Filter the lines below, copying only those with the string "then".
Data provided Block Start
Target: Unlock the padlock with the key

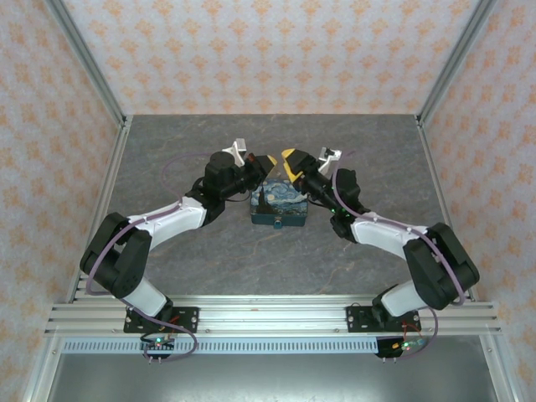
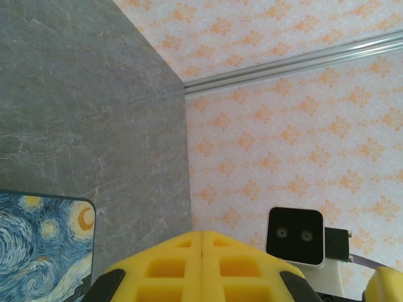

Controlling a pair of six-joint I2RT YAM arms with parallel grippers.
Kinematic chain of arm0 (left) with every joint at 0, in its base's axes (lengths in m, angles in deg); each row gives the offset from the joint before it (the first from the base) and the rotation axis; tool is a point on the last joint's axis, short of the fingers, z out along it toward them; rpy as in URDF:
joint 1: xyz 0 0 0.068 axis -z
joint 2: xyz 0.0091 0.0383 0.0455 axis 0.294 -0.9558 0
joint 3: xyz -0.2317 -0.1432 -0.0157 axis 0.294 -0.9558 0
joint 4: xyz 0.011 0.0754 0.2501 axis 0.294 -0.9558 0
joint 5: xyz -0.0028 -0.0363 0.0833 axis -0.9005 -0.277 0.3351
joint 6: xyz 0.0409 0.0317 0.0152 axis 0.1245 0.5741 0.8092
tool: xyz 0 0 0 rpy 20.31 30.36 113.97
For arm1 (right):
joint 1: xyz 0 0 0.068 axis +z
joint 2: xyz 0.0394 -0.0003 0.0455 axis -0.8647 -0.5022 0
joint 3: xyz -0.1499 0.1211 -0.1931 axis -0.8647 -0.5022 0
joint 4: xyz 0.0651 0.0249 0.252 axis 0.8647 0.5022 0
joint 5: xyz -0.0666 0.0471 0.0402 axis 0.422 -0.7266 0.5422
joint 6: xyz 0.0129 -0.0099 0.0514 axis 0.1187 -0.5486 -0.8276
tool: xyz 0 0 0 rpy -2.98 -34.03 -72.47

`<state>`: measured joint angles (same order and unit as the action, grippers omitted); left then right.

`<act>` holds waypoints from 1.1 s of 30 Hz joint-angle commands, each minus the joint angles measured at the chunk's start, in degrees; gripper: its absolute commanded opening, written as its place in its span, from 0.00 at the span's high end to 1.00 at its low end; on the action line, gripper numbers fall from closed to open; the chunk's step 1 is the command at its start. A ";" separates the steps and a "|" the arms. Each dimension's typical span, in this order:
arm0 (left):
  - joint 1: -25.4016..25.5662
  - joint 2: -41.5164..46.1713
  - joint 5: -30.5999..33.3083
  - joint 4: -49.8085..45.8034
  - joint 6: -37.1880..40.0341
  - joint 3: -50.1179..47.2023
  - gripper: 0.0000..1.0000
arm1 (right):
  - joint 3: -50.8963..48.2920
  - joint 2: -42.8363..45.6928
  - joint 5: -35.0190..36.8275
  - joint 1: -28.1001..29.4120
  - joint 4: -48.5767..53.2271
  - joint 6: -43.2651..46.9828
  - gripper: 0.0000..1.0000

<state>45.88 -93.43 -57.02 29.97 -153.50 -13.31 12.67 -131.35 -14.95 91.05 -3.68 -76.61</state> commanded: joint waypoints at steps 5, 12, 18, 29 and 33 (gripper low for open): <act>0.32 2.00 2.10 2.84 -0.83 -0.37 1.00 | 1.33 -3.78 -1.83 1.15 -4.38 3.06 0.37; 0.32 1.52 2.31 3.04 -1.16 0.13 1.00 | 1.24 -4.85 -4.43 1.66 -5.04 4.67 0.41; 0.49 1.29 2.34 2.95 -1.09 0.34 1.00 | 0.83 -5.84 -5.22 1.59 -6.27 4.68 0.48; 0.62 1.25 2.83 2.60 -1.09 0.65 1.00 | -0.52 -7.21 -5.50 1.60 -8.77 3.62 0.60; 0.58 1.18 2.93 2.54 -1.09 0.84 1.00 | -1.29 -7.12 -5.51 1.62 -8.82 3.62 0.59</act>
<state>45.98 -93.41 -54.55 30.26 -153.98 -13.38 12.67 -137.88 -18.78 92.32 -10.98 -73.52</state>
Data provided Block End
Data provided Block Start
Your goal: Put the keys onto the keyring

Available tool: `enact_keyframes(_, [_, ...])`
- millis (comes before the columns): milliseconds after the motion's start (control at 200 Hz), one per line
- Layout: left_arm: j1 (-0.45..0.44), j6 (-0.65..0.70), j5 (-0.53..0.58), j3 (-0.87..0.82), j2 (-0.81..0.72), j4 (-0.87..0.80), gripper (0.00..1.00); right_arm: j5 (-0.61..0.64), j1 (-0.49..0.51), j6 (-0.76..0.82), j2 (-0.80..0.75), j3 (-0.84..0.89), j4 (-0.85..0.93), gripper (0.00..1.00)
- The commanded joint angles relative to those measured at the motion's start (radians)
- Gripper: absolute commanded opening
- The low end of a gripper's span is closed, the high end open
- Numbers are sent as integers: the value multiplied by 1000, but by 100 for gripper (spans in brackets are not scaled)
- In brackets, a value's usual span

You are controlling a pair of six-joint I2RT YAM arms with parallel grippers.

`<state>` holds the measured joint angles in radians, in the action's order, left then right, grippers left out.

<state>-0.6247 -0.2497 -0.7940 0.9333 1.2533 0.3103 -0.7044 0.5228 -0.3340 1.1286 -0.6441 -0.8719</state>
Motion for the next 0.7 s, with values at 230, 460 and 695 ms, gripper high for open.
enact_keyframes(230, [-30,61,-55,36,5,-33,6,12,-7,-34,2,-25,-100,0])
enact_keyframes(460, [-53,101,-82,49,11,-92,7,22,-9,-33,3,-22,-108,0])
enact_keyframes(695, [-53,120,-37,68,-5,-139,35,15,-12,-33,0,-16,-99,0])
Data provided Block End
Written solution -
`<state>`: measured joint angles (same order and unit as the action, grippers omitted); left then right.
`<state>` holds the measured joint angles in radians, in the action's order, left then right, grippers left out.

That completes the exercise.